4 Hands-on spectral reconstruction with the BR method

This publication is accompanied by two open-source codes. The first [119], written in the C/C++ language, implements the BR method (and the MEM) in its traditional form to compute MAP estimates with arbitrary precision arithmetic. The second [120], written in the Python language uses standard double precision arithmetic and utilizes the modern MCStan Monte-Carlo sampler to evaluate the full BR posterior.

4.1 BR MAP implementation in `C/C++`

The BR MAP code deploys arbitrary precision arithmetics, based on the GMP [121] and MPFR [122] libraries, which offers numerical stability for systems where exponential kernels are evaluated over large frequency ranges. A run-script called BAYES.scr is provided in which all parameters of the code can be specified.
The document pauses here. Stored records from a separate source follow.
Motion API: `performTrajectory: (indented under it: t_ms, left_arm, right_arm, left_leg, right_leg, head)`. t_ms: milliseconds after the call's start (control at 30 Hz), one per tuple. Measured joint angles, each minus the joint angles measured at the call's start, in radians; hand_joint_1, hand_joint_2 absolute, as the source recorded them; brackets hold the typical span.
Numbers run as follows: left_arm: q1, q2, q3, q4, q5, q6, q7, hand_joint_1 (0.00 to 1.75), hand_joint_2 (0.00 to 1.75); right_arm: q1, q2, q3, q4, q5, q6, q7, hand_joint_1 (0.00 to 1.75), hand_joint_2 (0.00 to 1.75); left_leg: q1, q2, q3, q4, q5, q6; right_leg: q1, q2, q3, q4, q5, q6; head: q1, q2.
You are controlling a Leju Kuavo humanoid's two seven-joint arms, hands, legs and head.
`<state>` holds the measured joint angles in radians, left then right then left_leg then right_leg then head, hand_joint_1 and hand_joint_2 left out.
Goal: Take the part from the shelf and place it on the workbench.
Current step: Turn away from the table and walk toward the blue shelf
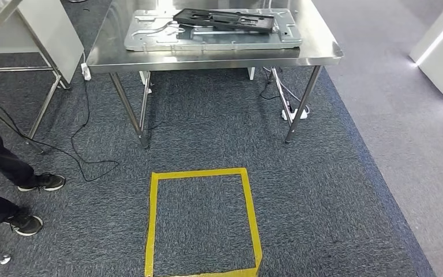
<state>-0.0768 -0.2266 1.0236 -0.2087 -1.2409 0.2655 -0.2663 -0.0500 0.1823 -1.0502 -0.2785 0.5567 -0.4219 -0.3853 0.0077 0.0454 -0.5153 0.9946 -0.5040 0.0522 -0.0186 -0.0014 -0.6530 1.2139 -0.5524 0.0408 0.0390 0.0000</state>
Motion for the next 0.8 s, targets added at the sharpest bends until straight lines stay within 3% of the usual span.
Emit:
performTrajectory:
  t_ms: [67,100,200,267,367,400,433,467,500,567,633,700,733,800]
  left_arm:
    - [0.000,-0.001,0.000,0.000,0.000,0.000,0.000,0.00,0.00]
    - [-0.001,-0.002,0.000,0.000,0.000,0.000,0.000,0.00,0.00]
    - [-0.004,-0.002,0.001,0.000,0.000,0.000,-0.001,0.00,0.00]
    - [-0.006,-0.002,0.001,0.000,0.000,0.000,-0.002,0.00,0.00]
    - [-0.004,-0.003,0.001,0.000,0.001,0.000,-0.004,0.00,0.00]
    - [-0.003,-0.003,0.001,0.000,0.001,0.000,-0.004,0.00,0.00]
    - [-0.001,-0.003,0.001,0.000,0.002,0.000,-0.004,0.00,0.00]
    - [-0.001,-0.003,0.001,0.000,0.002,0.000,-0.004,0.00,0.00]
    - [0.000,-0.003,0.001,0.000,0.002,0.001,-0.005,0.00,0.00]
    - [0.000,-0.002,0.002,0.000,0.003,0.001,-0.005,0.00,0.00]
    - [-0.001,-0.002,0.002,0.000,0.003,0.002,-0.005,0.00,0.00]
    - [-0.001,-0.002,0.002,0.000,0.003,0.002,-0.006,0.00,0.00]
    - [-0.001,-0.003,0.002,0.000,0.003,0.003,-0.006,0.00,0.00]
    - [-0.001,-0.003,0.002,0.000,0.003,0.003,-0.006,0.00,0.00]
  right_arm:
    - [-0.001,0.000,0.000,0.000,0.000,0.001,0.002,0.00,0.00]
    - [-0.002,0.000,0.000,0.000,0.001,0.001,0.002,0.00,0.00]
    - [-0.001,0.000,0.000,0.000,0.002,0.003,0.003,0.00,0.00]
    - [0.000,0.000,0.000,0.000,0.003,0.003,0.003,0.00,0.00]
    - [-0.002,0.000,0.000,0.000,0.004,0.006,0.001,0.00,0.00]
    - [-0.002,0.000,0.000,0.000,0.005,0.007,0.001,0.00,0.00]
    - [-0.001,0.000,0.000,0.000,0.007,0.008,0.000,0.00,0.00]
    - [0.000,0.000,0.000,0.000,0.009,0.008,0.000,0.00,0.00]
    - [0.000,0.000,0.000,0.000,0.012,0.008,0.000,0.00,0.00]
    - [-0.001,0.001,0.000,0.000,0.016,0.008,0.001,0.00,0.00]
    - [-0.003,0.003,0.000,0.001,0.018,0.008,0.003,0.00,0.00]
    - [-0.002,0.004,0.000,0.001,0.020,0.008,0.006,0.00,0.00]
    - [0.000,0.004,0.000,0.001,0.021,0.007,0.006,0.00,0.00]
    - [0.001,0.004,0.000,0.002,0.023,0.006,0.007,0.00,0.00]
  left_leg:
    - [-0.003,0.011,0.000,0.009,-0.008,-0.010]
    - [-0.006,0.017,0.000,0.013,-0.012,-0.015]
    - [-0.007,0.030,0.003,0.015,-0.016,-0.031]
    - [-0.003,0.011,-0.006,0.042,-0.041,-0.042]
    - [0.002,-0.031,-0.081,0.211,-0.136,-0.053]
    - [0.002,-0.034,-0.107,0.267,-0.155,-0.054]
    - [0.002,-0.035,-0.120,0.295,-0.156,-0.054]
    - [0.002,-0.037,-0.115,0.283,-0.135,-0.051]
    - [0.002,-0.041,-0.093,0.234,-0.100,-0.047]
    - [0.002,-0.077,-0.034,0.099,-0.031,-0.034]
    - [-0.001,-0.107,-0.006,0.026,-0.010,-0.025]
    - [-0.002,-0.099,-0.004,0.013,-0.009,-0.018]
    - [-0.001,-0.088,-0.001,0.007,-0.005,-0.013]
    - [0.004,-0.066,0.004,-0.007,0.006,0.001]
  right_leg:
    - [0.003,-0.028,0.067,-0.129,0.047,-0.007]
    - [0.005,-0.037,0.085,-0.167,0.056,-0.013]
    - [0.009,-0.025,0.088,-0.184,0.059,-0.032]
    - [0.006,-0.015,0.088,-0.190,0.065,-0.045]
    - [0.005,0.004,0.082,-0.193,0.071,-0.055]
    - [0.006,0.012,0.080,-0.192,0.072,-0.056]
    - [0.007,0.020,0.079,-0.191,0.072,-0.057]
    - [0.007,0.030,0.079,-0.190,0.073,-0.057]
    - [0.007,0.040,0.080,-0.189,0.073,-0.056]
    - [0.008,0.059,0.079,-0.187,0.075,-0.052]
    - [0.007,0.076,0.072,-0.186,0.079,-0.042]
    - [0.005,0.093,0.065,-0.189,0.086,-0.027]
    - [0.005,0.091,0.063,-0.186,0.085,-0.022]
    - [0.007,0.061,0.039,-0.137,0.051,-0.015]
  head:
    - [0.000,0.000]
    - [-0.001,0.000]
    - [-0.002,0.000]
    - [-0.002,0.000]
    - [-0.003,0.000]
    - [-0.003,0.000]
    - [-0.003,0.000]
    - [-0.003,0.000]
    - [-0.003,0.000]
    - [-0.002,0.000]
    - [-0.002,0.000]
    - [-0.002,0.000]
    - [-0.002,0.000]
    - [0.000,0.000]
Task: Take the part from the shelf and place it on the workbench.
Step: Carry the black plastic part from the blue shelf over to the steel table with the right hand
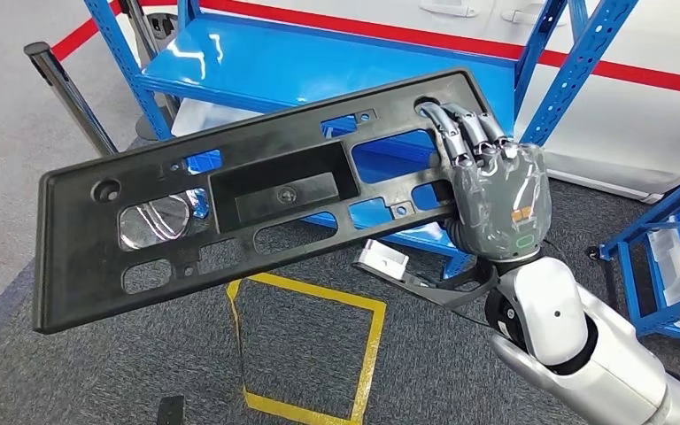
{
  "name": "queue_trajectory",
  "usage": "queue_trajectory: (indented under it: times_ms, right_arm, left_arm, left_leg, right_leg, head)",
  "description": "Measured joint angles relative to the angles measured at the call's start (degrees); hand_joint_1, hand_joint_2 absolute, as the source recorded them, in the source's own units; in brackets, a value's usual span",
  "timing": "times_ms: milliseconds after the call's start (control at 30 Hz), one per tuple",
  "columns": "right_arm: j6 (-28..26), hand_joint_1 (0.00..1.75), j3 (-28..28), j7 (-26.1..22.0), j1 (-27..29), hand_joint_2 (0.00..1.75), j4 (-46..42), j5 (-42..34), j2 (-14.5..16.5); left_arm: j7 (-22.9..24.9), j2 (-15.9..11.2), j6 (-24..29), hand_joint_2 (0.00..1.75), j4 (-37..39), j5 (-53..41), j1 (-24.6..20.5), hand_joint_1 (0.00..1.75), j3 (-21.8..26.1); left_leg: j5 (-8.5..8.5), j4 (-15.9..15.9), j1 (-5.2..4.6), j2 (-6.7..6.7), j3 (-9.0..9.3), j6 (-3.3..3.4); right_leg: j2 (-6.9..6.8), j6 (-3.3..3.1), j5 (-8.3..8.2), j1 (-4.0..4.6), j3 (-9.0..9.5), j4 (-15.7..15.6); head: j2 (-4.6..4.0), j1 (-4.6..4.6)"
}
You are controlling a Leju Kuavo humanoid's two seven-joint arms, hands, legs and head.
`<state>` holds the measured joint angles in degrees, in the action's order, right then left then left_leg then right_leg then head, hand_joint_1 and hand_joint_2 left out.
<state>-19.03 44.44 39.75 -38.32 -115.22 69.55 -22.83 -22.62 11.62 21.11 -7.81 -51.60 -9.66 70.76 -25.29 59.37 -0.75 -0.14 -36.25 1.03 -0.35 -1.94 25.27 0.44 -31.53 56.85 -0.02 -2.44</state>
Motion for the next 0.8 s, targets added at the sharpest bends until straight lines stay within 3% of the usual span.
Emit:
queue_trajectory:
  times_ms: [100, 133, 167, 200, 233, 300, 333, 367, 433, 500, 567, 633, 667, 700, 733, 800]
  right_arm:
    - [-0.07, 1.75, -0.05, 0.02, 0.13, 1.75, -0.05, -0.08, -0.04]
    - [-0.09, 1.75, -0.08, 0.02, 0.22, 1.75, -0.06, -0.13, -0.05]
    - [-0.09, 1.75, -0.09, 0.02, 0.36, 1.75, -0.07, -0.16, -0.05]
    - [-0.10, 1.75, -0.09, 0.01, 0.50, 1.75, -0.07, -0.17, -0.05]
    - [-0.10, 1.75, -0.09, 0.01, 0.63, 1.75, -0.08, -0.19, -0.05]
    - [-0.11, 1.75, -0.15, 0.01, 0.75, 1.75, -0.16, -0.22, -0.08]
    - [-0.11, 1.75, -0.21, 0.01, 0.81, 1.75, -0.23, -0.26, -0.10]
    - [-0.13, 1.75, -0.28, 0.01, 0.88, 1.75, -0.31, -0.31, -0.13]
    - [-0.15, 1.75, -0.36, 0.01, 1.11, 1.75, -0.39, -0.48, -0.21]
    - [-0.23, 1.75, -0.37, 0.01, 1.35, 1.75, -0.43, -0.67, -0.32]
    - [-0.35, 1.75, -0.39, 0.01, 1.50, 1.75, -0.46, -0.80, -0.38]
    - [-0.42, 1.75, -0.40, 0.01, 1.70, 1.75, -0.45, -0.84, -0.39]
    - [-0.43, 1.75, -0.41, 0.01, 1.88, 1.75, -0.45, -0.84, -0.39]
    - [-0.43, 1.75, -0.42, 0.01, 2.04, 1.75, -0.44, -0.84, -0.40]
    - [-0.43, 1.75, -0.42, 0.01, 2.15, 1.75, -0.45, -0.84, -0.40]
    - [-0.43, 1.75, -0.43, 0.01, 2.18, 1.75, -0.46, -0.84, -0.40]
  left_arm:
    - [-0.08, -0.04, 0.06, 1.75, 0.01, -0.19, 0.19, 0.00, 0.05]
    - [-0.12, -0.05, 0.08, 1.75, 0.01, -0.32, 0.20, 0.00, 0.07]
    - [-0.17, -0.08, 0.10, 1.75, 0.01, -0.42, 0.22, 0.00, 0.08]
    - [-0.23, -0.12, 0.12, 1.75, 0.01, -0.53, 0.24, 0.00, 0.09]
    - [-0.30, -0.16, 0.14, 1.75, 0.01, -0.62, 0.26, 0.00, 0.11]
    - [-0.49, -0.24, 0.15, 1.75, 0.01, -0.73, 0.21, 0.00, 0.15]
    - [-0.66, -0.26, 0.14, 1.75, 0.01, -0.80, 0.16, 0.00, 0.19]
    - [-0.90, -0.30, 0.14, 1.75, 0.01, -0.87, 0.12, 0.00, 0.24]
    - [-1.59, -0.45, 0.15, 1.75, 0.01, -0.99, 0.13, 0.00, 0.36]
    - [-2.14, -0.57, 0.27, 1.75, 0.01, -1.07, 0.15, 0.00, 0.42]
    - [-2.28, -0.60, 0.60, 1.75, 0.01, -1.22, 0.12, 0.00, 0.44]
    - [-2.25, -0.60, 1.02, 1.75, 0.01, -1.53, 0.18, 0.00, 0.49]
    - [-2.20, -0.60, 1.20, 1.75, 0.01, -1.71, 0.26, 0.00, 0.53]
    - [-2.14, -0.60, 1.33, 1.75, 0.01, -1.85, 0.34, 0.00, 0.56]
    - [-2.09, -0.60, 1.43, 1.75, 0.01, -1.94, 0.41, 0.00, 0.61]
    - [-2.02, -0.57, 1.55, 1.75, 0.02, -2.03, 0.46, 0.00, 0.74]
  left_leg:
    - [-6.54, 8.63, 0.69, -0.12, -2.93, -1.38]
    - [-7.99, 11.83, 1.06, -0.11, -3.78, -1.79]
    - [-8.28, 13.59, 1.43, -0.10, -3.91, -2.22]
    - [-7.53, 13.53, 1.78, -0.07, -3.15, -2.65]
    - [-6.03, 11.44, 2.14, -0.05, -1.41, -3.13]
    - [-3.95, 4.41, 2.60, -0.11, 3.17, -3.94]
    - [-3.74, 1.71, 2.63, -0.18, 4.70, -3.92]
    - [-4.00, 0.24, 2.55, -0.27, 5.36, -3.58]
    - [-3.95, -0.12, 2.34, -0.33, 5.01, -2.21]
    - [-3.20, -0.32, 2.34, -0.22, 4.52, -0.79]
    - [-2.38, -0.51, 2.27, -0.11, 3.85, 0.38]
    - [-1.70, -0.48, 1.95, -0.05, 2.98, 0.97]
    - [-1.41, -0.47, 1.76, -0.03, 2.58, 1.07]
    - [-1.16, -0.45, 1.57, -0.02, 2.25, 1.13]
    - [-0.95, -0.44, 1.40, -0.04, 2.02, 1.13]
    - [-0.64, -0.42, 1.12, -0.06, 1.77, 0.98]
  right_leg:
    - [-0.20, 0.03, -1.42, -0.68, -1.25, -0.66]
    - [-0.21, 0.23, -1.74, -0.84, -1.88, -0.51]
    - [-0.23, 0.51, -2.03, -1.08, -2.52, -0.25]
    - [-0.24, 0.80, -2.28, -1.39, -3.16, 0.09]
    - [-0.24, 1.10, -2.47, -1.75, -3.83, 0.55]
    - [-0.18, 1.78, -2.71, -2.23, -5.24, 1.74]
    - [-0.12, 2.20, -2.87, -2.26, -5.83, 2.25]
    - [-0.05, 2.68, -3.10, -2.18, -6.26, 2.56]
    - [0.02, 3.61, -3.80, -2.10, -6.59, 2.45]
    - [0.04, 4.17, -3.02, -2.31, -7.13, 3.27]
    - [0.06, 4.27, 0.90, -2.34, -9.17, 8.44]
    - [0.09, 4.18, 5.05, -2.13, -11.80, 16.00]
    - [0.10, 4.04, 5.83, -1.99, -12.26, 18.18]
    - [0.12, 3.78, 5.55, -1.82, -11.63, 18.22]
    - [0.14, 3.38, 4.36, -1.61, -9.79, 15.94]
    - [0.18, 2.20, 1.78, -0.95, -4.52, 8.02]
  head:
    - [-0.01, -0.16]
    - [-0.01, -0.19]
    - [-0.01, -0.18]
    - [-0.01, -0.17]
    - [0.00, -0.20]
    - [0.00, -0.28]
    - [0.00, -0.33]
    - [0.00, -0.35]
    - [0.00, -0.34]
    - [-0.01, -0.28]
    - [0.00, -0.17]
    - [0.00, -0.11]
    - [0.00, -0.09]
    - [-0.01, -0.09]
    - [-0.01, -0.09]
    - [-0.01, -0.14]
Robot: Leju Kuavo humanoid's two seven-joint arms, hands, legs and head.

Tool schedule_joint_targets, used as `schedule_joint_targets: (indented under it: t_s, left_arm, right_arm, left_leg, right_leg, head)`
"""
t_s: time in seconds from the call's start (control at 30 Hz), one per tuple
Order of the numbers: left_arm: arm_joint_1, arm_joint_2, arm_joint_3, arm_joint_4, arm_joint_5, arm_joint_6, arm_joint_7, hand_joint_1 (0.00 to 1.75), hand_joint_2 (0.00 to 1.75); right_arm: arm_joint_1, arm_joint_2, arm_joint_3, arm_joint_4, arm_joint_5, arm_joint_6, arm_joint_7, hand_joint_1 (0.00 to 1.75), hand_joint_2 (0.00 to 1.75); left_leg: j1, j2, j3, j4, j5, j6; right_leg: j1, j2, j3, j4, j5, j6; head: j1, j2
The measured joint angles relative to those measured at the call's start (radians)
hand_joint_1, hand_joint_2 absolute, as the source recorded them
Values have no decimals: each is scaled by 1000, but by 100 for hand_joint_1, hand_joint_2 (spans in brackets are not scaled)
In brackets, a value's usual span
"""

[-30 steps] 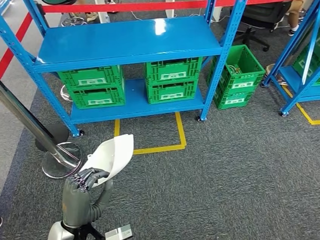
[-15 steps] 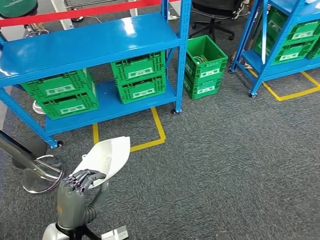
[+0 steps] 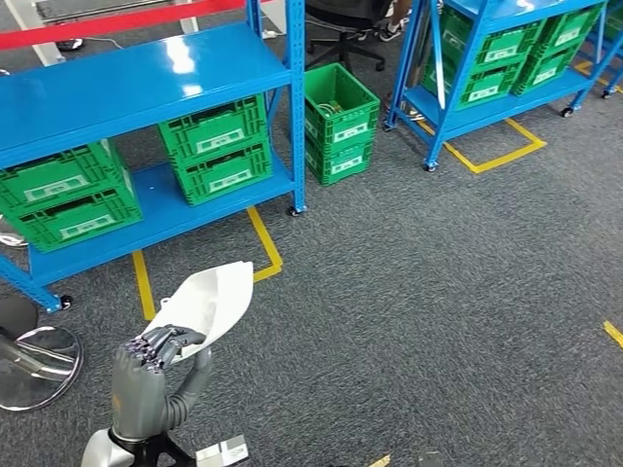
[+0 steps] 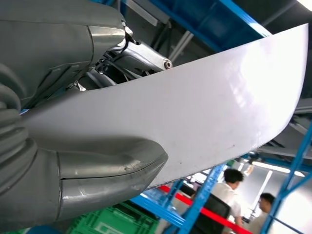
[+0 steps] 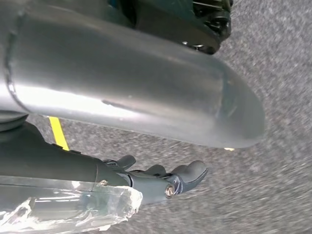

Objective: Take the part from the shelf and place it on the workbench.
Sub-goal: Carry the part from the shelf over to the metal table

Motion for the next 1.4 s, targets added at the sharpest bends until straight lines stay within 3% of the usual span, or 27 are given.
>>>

The kernel for a reconstruction task is apriori known and depends on the system in question. The BR MAP code implements three common types encountered in the context of lattice QCD (see parameter KERNELTYPE). Both zero temperature kernel K^T=0(μ, τ) = exp[−μτ], and the naive finite temperature kernel for bosonic correlators K^T>0(μ, τ) = cosh[μ(τ−β/2)]/sinh[μβ/2] are available. Here β refers to the extend of the imaginary time axis. The third option is the regularized finite temperature kernel $K_{reg}^{T > 0} (μ, τ) = \frac{β}{2 π} a t a n [μ] K^{T > 0} (μ, τ)$ suggested in Ref. [60] (see also [72, 123]). It lifts the divergence of the kernel at μ = 0, which is related to the antisymmetry of bosonic spectral functions at T > 0. Note that when redefining the kernel, one also redefines the spectral function to reconstruct and thus an appropriately modified default model must be supplied.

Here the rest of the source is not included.